» YOUR ASSIGNMENT
Are you able to retype all the records below exactly?

Segment Start: DATA RECORDS

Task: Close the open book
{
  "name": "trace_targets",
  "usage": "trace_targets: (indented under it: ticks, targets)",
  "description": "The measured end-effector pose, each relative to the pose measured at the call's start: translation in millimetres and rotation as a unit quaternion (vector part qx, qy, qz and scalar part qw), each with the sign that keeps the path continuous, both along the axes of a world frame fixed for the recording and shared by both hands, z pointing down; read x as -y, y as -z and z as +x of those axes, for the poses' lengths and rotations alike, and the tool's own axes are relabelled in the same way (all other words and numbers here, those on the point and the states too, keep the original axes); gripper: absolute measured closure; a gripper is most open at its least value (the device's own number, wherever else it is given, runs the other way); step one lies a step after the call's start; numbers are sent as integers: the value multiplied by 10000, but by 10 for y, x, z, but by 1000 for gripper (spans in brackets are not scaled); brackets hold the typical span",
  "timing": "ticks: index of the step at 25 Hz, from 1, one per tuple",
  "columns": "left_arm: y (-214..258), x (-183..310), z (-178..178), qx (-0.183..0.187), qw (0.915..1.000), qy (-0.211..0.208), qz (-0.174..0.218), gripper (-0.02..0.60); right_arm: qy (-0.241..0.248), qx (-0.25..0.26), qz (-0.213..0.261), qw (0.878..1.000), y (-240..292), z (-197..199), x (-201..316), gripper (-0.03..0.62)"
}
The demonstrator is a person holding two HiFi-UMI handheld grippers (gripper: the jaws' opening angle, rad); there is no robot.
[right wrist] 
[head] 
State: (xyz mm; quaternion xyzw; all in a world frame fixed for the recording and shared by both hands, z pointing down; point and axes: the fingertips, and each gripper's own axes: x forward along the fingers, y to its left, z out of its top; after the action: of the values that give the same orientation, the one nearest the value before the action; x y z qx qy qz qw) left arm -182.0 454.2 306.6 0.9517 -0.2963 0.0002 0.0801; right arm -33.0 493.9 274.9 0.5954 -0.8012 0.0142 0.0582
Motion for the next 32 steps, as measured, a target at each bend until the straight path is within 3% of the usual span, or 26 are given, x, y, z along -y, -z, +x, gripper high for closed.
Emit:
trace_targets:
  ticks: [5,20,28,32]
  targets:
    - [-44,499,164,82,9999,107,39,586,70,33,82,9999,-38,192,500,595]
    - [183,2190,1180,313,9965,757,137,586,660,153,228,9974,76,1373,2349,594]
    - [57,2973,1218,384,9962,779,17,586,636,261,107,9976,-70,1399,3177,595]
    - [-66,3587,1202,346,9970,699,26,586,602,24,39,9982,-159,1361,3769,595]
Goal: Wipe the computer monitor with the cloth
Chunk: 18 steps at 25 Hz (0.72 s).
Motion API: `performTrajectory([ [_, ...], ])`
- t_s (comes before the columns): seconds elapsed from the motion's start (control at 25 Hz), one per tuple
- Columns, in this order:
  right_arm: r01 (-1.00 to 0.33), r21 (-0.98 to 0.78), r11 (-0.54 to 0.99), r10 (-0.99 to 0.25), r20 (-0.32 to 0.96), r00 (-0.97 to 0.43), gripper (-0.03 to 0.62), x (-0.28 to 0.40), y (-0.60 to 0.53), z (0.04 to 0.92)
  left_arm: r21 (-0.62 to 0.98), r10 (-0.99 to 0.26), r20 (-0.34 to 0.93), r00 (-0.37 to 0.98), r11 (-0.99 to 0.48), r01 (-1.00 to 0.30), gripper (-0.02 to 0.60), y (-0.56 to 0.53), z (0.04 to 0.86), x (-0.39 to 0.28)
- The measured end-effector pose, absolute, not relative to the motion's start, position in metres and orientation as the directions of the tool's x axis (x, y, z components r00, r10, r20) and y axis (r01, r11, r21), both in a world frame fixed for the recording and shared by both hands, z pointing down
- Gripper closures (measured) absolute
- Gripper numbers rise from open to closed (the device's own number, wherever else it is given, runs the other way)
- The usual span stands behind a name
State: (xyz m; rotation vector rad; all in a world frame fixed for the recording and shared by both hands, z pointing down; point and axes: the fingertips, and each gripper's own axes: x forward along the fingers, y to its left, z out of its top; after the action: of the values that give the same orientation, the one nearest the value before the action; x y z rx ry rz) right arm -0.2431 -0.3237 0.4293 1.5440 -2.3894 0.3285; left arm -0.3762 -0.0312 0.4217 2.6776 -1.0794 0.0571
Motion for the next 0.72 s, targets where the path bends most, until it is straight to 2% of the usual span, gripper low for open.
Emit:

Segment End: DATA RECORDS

» FINISHED EXERCISE
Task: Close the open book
{
  "name": "trace_targets",
  "usage": "trace_targets: (indented under it: ticks, targets)",
  "description": "The measured end-effector pose, each relative to the pose measured at the call's start: translation in millimetres and rotation as a unit quaternion (vector part qx, qy, qz and scalar part qw), each with the sign that keeps the path continuous, both along the axes of a world frame fixed for the recording and shared by both hands, z pointing down; read x as -y, y as -z and z as +x of those axes, for the poses' lengths and rotations alike, and the tool's own axes are relabelled in the same way (all other words and numbers here, those on the point and the states too, keep the original axes); gripper: absolute measured closure; a gripper is most open at its least value (the device's own number, wherever else it is given, runs the other way); step one lies a step after the call's start; numbers are sent as integers: the value multiplied by 10000, but by 10 for y, x, z, but by 1000 for gripper (spans in brackets are not scaled); brackets hold the typical span",
  "timing": "ticks: index of the step at 25 Hz, from 1, one per tuple",
  "columns": "left_arm: y (-214..258), x (-183..310), z (-178..178), qx (-0.183..0.187), qw (0.915..1.000), qy (-0.211..0.208), qz (-0.174..0.218), gripper (-0.02..0.60); right_arm: qy (-0.241..0.248), qx (-0.25..0.26), qz (-0.213..0.261), qw (0.878..1.000), y (-240..292), z (-197..199), x (-201..316), gripper (-0.03..0.62)"
}
The demonstrator is a person holding two HiFi-UMI handheld grippers (gripper: the jaws' opening angle, rad); there is no robot.
[right wrist] 
[head] 
State: (xyz mm; quaternion xyzw; all in a world frame fixed for the recording and shared by both hands, z pointing down; point and axes: the fingertips, and each gripper's own axes: x forward along the fingers, y to its left, z out of its top; after the action: of the values that give the same orientation, the one nearest the value before the action; x y z qx qy qz qw) left arm -182.0 454.2 306.6 0.9517 -0.2963 0.0002 0.0801; right arm -33.0 493.9 274.9 0.5954 -0.8012 0.0142 0.0582
Motion for the next 32 steps, as measured, a target at each bend until the straight path is within 3% of the usual span, or 26 are given, x, y, z along -y, -z, +x, gripper high for closed.
Emit:
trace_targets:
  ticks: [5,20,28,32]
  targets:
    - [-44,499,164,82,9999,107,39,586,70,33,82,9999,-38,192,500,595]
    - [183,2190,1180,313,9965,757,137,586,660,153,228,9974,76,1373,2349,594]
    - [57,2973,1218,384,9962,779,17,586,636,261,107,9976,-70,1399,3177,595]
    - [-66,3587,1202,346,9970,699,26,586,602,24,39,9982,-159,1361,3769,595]
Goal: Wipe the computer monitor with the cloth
Chunk: 18 steps at 25 Hz (0.72 s).
Motion API: `performTrajectory([ [_, ...], ])`
- t_s (comes before the columns): seconds elapsed from the motion's start (control at 25 Hz), one per tuple
- Columns, in this order:
  right_arm: r01 (-1.00 to 0.33), r21 (-0.98 to 0.78), r11 (-0.54 to 0.99), r10 (-0.99 to 0.25), r20 (-0.32 to 0.96), r00 (-0.97 to 0.43), gripper (-0.03 to 0.62), x (-0.28 to 0.40), y (-0.60 to 0.53), z (0.04 to 0.92)
  left_arm: r21 (-0.62 to 0.98), r10 (-0.99 to 0.26), r20 (-0.34 to 0.93), r00 (-0.37 to 0.98), r11 (-0.99 to 0.48), r01 (-1.00 to 0.30), gripper (-0.02 to 0.60), y (-0.56 to 0.53), z (0.04 to 0.86), x (-0.39 to 0.28)
- The measured end-effector pose, absolute, not relative to the motion's start, position in metres and orientation as the directions of the tool's x axis (x, y, z components r00, r10, r20) and y axis (r01, r11, r21), both in a world frame fixed for the recording and shared by both hands, z pointing down
- Gripper closures (measured) absolute
- Gripper numbers rise from open to closed (the device's own number, wherever else it is given, runs the other way)
- The usual span stands behind a name
State: (xyz m; rotation vector rad; all in a world frame fixed for the recording and shared by both hands, z pointing down; point and axes: the fingertips, and each gripper's own axes: x forward along the fingers, y to its left, z out of its top; after the action: of the values that give the same orientation, the one nearest the value before the action; x y z rx ry rz) right arm -0.2431 -0.3237 0.4293 1.5440 -2.3894 0.3285; left arm -0.3762 -0.0312 0.4217 2.6776 -1.0794 0.0571
Motion for the next 0.72 s, targets where the path bends most, until it is straight to 2% of the usual span, gripper low for open.
Emit:

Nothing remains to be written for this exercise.